One of these was published by the New York Times in 1938: “Car owners and operators are becoming better drivers, but men and women who cross the streets or walk the country roads are becoming more careless.” That statement, issued by the president of the Automobile Club of New York, was in a short piece that contained quotes from nobody else except him. No medical professionals were consulted. It was printed as if every word he said was the truth. 

The victim blaming was not always so blatant or one-sided. The National Safety Council found an audience for its message through the Courant in 1923. In this piece, they acknowledged four important things: it takes at least two for there to be a pedestrian-motorist collision, bad drivers exist, insufficient infrastructure motivates people to step into the street, and “jaywalking” is deadly for pedestrians but is a mere inconvenience for drivers: “[The pedestrian] keeps the motorist in constant suspense and causes the hair of motorman to turn gray before its time. . . . Sometimes the sidewalk isn’t wide enough for him and he walks in the streets. . . . The jay walker may seem to bear a charmed life but some day he is sure to meet a jay driver.”
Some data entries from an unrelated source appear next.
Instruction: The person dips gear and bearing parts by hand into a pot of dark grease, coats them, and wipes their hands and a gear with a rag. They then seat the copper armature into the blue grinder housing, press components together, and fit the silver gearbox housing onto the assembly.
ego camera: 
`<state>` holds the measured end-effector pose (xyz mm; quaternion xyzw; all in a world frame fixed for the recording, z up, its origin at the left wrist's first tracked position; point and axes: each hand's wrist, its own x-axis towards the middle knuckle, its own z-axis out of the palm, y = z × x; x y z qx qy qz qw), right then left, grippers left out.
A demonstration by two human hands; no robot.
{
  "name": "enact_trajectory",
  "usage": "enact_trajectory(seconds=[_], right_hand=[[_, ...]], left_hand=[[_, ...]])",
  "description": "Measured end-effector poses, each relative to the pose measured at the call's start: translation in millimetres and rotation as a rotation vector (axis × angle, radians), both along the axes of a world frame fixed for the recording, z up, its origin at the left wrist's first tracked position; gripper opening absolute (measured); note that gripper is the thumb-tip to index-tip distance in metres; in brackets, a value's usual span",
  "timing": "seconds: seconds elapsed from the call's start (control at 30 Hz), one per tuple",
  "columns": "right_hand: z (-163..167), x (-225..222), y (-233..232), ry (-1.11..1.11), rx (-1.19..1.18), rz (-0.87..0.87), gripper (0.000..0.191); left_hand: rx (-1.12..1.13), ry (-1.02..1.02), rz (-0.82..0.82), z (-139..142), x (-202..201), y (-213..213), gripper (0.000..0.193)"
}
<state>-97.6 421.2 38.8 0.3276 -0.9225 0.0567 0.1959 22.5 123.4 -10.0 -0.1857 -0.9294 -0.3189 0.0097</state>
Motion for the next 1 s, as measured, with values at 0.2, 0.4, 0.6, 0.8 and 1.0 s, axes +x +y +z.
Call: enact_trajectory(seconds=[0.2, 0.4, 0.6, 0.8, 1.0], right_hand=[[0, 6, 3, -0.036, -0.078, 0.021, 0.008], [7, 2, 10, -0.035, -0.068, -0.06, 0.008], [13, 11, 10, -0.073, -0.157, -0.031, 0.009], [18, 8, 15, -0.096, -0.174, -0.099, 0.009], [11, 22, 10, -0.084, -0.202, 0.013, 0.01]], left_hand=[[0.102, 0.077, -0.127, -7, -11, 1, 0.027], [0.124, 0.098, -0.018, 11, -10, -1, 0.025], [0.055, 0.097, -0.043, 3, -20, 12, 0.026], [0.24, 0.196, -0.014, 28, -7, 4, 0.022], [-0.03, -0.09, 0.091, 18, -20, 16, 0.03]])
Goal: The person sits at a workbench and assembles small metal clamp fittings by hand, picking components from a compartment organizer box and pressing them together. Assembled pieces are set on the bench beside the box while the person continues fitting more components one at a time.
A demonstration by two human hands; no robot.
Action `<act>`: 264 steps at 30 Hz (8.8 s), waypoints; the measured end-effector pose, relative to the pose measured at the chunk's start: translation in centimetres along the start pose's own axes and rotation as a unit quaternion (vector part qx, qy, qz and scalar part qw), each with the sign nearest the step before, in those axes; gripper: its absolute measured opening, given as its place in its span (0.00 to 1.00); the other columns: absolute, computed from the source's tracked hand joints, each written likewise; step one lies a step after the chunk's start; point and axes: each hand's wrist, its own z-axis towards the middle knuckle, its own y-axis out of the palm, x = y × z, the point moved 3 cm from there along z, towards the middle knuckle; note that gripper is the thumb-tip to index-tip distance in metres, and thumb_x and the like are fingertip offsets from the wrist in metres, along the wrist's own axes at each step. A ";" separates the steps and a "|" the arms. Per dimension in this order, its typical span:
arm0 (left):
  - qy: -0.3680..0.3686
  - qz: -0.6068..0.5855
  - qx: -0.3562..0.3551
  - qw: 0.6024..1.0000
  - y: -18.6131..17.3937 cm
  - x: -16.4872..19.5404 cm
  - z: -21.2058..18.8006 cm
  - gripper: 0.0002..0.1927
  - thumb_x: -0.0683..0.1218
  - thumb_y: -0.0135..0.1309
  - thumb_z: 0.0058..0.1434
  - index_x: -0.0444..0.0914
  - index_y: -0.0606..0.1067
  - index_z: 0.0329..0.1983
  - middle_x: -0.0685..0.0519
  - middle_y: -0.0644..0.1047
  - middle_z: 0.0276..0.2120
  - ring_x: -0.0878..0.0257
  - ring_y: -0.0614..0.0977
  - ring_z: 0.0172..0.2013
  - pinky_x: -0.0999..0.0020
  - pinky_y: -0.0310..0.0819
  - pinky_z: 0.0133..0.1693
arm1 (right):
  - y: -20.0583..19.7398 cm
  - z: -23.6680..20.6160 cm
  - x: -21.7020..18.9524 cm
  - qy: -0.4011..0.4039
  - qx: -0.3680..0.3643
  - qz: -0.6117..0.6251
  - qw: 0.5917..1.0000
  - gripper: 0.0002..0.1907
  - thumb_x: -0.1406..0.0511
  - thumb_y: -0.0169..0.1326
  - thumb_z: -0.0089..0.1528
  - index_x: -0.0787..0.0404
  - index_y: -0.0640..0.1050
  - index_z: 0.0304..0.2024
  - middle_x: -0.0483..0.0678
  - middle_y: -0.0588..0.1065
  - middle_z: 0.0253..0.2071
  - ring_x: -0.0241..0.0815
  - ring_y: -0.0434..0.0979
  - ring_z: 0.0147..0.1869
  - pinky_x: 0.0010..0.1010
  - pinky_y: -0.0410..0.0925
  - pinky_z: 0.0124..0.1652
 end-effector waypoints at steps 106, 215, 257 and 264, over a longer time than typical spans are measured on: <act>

Even in 1950, there was a degree of controversy. The New York Times responded to pressure from the Broadway Association to crackdown on jaywalking, admitting that freewalking can cause problems, but that there is “the need for more effective regulation of manners of motorists in order to eliminate the bulk of our traffic hazards” as “many motorists are prone to believe the streets are their exclusive property and in their vying for the right of clear passage with other motorists often neglect the rules designed to afford safe passage to both pedestrians and drivers.”

A 1937 WPA poster

By 1958, though, New York was instituting what were called both “anti-jaywalk rules” and “pedestrian protection rules,” though both referred to the same thing: fining pedestrians for not obeying lights.

Between the industry opinion pieces passed off as valid news in the papers, indoctrination of children through poster contests, and other such efforts, motoring advocates won the battle of “whose streets?” — at least until recently.
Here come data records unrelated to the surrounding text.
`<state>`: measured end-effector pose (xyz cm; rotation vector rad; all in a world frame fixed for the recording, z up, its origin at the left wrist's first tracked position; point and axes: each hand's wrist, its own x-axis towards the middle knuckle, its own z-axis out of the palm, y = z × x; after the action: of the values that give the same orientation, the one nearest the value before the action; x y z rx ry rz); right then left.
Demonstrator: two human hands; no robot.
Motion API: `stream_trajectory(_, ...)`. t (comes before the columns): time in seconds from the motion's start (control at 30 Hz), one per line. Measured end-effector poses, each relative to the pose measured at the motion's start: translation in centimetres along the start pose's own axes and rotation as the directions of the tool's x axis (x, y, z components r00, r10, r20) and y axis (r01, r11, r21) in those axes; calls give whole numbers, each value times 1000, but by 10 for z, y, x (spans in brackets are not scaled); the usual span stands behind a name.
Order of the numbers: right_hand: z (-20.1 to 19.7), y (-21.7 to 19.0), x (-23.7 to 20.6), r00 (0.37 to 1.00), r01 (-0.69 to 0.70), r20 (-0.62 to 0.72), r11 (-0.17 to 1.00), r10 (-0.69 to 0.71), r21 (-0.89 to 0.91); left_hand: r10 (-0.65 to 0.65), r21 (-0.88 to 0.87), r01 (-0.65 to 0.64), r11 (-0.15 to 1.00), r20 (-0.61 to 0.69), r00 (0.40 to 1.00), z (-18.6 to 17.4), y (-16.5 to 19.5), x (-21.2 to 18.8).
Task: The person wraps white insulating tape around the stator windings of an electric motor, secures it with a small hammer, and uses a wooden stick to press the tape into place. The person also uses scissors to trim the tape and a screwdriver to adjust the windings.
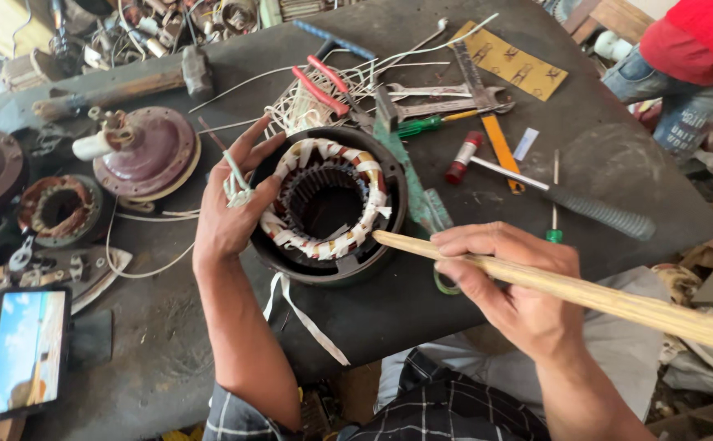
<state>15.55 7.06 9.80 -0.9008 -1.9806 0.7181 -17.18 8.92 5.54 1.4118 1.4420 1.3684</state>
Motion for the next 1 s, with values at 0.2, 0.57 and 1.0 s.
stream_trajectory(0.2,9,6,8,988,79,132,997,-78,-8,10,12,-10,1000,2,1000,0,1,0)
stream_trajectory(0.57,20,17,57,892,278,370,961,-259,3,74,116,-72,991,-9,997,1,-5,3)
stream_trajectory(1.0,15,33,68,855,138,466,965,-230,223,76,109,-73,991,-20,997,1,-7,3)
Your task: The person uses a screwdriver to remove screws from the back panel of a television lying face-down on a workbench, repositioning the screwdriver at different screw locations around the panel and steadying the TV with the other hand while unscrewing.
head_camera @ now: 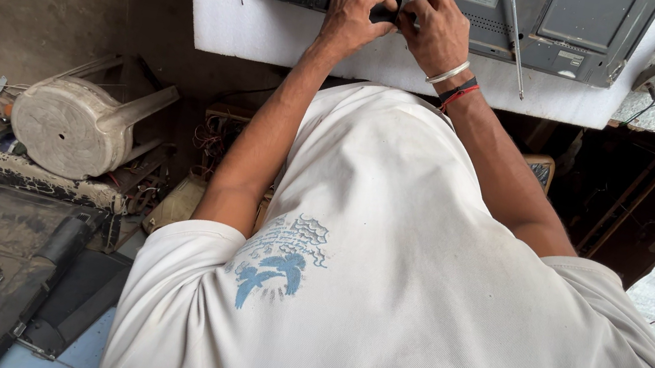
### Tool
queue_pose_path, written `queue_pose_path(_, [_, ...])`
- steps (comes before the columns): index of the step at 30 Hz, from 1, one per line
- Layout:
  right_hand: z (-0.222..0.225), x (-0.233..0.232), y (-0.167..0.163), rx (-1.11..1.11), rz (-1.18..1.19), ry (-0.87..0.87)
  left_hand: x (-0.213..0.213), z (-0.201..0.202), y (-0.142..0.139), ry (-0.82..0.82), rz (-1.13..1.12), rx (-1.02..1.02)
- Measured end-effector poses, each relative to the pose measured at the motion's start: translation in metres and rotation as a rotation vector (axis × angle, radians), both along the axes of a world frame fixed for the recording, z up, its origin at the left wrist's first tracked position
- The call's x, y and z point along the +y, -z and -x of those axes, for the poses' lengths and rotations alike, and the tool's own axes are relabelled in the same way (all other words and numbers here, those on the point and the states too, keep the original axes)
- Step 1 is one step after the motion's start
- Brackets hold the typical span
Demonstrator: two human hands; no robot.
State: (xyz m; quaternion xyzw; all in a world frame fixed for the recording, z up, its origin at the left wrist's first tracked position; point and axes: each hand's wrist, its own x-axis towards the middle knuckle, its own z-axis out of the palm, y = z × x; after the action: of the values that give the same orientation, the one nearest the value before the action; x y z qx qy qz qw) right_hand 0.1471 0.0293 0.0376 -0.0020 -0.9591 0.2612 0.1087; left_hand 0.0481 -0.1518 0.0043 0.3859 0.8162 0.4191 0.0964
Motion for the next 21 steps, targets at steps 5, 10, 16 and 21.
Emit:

The COVID-19 pandemic, which has exposed many pre-existing injustices, has especially shone a light on how our streets have not been serving people. There have been efforts to change this for the time being, and hopefully, for good. That is what we need to decide going forward: are we going to be the kind of people who pathologize natural movement and make access to food, medical treatment, and masks dependent on one’s ownership of a car, or will we choose to put people first?

Meanwhile, Connecticut has lost 24 pedestrians this year, seven of which obtained their fatal injuries during the full lockdown period.